¿mañana o tarde? descubre cuál es la mejor hora para entrenar

¿mañana o tarde? descubre cuál es la mejor hora para entrenar

  • LunaVortex
  • Abril 8, 2026
  • 3 minutos

Desde hace años se discute si es mejor ir al gimnasio al amanecer o al atardecer. La fisiología acaba de dar algunas pistas.

Nuestro cuerpo no funciona igual todo el día; está regulado por los ritmos circadianos. La temperatura corporal y el rendimiento neuromuscular llegan a su punto máximo entre las 17:00 y las 19:00, lo que favorece la fuerza.

Un metaanálisis de 2019 mostró que la fuerza base es mayor por la tarde. Sin embargo, si entrenas siempre a la misma hora, las ganancias de fuerza y masa muscular a largo plazo son similares, porque el cuerpo se adapta.

  • Estudio 2016 (24 semanas): mayor ganancia de masa muscular en piernas con entrenamiento vespertino.

En 2024 se analizó a pacientes con síndrome metabólico que hicieron ejercicio aeróbico intenso. Los que entrenaron por la mañana redujeron la presión arterial sistólica un 4 % (vs 1 % por la tarde) y mejoraron la resistencia a la insulina un 14 % (vs 4 %). Además, el ejercicio matutino ayuda a adelantar el sueño y mejora el perfil lipídico.

Más allá de los promedios, cada persona tiene un cronotipo. Los que naturalmente madrugan rinden mejor por la mañana, mientras que los noctámbulos se fatigan si se les obliga a entrenar al amanecer.
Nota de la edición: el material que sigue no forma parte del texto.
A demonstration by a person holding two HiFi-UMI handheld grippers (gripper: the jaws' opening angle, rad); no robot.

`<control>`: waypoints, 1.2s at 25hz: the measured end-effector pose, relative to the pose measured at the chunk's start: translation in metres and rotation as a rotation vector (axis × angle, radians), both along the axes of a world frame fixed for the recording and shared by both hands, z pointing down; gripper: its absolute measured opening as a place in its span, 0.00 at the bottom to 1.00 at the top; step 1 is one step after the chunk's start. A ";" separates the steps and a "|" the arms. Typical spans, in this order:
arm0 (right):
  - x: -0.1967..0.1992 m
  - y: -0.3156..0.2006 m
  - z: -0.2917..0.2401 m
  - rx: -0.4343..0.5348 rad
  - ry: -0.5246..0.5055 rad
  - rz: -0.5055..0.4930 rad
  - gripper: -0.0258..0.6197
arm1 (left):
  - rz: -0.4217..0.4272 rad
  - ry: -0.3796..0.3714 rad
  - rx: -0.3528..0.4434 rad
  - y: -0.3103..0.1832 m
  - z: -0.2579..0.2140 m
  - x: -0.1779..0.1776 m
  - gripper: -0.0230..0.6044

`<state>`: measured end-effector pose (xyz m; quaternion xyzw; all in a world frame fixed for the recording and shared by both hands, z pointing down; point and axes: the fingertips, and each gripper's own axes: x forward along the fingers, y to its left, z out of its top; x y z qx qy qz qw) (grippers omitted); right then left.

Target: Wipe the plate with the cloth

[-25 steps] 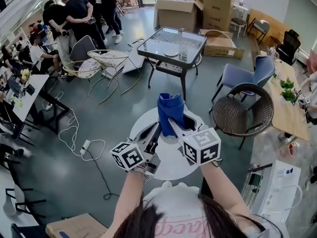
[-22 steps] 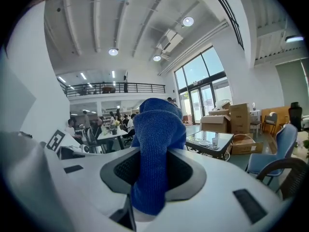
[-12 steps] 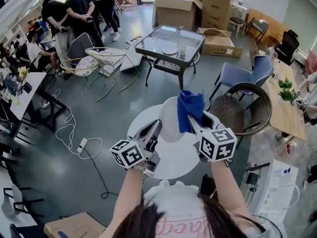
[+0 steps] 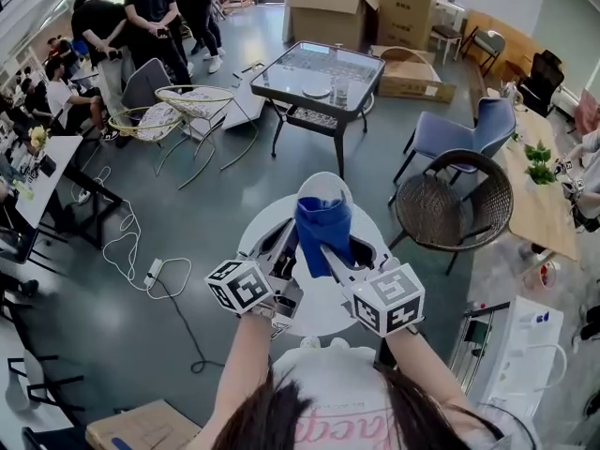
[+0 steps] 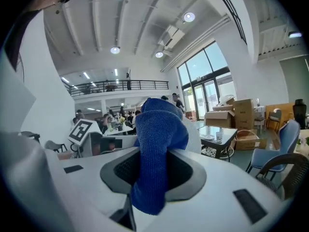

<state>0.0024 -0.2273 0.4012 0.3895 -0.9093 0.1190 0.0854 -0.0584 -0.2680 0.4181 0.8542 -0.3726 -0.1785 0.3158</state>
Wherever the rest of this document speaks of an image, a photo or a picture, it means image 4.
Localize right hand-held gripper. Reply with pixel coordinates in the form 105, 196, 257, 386
321, 235, 426, 338

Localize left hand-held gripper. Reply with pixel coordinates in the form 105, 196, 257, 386
204, 217, 304, 321

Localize blue cloth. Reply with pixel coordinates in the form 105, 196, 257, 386
294, 195, 353, 279

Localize white plate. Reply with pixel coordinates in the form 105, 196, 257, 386
296, 171, 355, 227

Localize person's right forearm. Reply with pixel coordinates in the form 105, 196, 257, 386
383, 330, 470, 421

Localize person's left forearm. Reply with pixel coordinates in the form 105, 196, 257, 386
199, 315, 276, 450

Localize white round table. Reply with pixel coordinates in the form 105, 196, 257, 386
237, 199, 393, 339

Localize dark wicker chair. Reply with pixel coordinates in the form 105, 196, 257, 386
386, 149, 516, 276

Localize person's white printed t-shirt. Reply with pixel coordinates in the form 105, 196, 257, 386
271, 344, 535, 450

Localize white power strip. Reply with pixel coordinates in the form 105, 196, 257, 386
142, 258, 163, 288

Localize white flat panel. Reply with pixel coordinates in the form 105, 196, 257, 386
220, 61, 278, 131

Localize blue upholstered chair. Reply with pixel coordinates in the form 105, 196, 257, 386
392, 96, 518, 196

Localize dark glass-top square table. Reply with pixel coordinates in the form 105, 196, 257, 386
249, 39, 386, 181

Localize white box appliance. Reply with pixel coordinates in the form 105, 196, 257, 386
482, 295, 568, 421

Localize plastic tub of small items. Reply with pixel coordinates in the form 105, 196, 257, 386
524, 261, 558, 293

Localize flat plain cardboard box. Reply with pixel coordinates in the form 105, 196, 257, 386
369, 44, 458, 105

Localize long wooden table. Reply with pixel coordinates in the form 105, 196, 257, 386
487, 86, 580, 264

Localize small green plant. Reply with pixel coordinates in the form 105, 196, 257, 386
523, 139, 553, 164
524, 161, 557, 188

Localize grey padded chair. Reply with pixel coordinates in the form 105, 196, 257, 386
120, 57, 174, 112

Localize curved wooden hoop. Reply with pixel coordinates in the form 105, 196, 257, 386
379, 47, 444, 83

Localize blue-striped flat cardboard box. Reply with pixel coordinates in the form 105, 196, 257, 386
85, 398, 203, 450

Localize white curved tube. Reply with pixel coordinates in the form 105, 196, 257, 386
496, 342, 569, 402

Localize open cardboard box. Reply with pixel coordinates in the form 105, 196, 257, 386
283, 0, 380, 53

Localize white rectangular black-legged table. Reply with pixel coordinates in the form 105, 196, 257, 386
13, 134, 124, 250

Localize white stool dark seat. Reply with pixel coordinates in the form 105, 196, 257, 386
429, 1, 468, 63

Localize grey folding chair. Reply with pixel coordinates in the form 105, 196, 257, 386
461, 29, 507, 77

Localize tall cardboard box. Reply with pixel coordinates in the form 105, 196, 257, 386
377, 0, 437, 51

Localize black office chair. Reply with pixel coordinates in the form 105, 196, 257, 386
517, 49, 566, 119

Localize yellow flower bunch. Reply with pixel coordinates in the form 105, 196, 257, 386
27, 126, 51, 152

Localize wooden boards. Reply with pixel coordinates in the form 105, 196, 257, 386
463, 9, 549, 83

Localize pink chair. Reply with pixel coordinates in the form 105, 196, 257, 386
574, 89, 600, 135

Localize black cable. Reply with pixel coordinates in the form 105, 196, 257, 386
157, 278, 226, 375

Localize metal wire rack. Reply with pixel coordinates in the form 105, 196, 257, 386
452, 300, 512, 393

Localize white cable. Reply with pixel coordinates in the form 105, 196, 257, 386
72, 165, 193, 299

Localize gold wire chair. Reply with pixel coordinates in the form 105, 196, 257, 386
107, 105, 188, 177
154, 84, 259, 189

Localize black frame chair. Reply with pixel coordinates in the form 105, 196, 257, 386
7, 352, 88, 426

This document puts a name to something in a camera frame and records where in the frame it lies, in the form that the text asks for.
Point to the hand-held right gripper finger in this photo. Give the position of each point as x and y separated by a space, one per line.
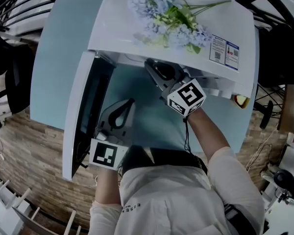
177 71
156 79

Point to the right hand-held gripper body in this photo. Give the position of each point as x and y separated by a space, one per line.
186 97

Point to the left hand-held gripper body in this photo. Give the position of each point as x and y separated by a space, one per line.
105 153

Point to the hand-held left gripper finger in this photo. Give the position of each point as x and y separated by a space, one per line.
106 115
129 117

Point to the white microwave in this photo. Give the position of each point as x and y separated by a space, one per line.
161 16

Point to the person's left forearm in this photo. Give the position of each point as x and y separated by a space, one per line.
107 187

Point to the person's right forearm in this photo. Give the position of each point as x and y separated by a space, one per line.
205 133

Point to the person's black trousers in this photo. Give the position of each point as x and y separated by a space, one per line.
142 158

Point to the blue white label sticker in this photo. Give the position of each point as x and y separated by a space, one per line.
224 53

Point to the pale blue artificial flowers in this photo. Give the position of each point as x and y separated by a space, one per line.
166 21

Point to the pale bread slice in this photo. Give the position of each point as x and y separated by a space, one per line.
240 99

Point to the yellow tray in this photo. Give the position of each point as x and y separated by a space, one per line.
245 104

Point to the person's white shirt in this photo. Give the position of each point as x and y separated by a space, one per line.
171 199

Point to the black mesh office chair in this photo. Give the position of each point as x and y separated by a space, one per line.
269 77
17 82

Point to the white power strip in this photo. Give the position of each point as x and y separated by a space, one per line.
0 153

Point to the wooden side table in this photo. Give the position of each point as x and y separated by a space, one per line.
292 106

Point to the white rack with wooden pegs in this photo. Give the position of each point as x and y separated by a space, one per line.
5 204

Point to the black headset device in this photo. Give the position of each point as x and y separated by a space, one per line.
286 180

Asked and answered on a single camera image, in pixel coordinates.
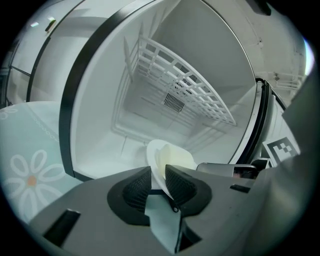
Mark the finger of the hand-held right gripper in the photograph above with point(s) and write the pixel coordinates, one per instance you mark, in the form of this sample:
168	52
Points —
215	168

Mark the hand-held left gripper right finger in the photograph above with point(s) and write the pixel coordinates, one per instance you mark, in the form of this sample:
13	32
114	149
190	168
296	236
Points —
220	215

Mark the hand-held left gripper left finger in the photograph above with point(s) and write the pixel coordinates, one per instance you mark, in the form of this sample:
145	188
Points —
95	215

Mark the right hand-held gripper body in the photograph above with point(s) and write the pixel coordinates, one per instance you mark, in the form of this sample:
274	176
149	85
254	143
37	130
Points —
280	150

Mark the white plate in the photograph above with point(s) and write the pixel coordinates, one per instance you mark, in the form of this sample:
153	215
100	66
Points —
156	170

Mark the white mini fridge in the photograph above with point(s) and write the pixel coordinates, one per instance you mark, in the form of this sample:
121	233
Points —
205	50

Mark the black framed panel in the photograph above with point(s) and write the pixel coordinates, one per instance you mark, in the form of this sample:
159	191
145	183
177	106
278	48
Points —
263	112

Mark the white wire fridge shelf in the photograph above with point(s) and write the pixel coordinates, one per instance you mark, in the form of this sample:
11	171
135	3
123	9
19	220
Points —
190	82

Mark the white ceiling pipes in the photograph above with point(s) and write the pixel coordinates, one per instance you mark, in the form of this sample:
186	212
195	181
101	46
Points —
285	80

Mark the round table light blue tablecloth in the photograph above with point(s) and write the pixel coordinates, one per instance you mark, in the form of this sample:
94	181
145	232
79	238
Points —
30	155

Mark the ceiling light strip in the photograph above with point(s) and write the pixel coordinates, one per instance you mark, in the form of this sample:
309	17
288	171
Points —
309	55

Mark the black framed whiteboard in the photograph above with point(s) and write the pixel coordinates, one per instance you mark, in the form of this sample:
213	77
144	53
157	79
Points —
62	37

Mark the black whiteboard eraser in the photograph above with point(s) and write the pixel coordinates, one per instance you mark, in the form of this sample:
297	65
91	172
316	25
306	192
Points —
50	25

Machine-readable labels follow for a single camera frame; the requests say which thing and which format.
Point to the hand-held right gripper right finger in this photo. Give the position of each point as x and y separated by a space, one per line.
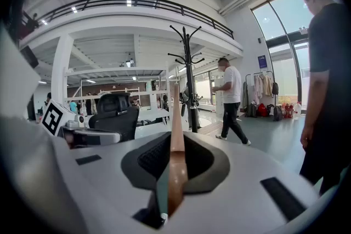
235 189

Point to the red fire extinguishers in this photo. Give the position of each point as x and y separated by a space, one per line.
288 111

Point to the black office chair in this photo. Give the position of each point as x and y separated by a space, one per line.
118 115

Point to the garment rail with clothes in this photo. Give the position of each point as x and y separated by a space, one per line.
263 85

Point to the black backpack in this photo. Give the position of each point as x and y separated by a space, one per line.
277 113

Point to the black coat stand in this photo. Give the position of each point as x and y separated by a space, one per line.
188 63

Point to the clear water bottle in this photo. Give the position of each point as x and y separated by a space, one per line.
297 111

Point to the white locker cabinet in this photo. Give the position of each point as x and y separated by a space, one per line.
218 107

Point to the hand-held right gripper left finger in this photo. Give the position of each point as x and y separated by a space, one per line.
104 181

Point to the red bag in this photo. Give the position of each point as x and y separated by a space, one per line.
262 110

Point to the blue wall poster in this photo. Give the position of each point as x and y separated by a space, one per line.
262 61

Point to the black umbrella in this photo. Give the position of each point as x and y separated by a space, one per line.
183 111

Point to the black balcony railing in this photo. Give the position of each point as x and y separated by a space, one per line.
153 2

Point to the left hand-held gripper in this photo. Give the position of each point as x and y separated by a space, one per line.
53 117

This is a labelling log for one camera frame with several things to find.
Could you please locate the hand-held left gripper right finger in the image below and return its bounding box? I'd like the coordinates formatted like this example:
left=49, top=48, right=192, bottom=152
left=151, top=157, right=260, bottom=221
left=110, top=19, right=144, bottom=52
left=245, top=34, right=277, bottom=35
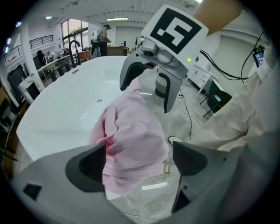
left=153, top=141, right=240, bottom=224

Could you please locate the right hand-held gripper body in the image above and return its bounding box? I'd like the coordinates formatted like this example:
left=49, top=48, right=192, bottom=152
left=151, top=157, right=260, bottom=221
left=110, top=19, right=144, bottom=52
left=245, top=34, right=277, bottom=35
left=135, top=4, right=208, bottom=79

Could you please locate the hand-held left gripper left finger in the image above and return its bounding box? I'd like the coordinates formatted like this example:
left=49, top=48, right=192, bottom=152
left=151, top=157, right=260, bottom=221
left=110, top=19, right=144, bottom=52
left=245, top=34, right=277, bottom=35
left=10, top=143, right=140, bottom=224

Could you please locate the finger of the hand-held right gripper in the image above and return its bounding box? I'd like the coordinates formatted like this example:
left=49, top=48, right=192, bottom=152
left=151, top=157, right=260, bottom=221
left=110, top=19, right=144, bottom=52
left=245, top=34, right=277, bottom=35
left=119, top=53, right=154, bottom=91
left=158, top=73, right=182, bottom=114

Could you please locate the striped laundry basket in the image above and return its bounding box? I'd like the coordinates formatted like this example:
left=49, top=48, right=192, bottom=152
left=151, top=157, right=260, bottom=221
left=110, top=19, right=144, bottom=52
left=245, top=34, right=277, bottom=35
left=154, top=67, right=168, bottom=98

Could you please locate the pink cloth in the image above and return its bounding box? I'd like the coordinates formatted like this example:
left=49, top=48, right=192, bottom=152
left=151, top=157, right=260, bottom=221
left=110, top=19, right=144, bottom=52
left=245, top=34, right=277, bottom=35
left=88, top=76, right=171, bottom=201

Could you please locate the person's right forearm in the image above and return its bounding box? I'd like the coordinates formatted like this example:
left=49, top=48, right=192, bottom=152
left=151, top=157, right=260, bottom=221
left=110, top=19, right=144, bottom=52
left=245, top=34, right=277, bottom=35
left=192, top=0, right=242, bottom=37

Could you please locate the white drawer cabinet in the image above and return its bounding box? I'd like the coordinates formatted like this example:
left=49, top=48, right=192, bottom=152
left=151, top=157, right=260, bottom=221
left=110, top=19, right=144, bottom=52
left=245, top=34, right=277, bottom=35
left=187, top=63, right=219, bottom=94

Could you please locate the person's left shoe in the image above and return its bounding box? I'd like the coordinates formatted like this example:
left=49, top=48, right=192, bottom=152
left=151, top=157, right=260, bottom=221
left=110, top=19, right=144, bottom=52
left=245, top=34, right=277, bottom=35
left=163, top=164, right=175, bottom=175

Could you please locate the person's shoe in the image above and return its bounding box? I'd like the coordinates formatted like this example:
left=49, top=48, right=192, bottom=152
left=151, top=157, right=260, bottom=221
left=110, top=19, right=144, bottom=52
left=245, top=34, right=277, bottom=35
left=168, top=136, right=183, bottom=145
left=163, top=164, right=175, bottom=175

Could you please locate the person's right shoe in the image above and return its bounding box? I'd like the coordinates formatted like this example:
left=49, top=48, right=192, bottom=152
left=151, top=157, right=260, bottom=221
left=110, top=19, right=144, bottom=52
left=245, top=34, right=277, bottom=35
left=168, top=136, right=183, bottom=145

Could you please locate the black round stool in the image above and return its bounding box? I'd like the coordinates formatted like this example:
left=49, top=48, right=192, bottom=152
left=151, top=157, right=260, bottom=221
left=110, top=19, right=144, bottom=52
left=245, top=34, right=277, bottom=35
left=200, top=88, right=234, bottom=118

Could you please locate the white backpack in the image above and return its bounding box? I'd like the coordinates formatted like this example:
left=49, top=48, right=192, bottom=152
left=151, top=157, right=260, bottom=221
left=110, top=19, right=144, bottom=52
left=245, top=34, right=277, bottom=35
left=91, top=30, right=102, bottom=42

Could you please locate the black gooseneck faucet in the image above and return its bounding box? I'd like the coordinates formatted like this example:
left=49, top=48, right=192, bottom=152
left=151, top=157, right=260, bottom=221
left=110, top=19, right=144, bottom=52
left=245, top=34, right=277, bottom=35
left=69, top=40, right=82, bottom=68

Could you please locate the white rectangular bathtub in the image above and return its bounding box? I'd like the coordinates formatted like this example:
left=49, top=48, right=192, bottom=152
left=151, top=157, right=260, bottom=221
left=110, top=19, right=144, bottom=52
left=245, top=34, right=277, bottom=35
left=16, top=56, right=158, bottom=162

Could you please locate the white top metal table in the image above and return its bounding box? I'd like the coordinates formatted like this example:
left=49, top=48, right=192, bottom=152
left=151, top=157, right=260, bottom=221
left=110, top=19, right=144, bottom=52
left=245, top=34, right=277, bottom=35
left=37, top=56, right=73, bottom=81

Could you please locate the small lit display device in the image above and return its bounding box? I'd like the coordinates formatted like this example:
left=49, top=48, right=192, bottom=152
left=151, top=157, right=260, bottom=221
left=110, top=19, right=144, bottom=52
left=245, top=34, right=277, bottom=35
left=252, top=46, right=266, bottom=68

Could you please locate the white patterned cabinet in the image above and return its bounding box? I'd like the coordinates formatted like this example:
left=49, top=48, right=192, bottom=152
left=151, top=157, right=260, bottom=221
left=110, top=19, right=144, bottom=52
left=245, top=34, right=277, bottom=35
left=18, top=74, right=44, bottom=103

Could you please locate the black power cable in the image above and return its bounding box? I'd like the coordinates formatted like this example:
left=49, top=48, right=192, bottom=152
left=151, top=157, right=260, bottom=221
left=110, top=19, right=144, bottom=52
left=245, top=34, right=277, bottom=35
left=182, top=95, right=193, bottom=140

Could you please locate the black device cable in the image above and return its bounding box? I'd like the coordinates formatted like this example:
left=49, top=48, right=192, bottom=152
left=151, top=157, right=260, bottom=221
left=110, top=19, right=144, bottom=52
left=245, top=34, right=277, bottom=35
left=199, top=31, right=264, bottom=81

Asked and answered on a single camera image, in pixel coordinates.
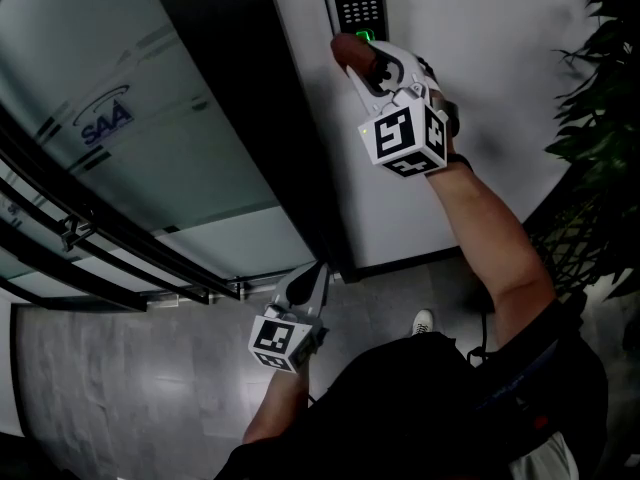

La regla de oro es simple: la mejor hora para entrenar es la que puedas mantener a largo plazo, sin que el trabajo o la vida diaria te lo impidan.

¿por qué la tarde es el pico de fuerza?

Los ritmos circadianos hacen que la temperatura corporal y la capacidad neuromuscular alcancen su máximo entre las 17:00 y 19:00. Eso se traduce en más fuerza y mejor rendimiento en ejercicios de pesas.

El metaanálisis de 2019 confirmó que, en promedio, la fuerza basal es mayor por la tarde, aunque la constancia puede igualar los resultados.

entrenar por la mañana: beneficios para tu salud metabólica

Un estudio de 2024 con pacientes con síndrome metabólico mostró que el ejercicio matutino reduce la presión arterial sistólica un 4 % y mejora la resistencia a la insulina un 14 %, mucho más que entrenar por la tarde.

Además, entrenar al día siguiente ayuda a adelantar las fases del sueño y a mejorar el perfil de lípidos en sangre.

el truco definitivo: elige la hora según tu cronotipo

Si eres una persona que se levanta con el sol, tu cuerpo rinde mejor por la mañana; si eres noctámbulo, la tarde será tu mejor aliada.

Obligar a un cronotipo contrario genera mayor fatiga y peor percepción del esfuerzo, lo que puede desanimarte a seguir entrenando.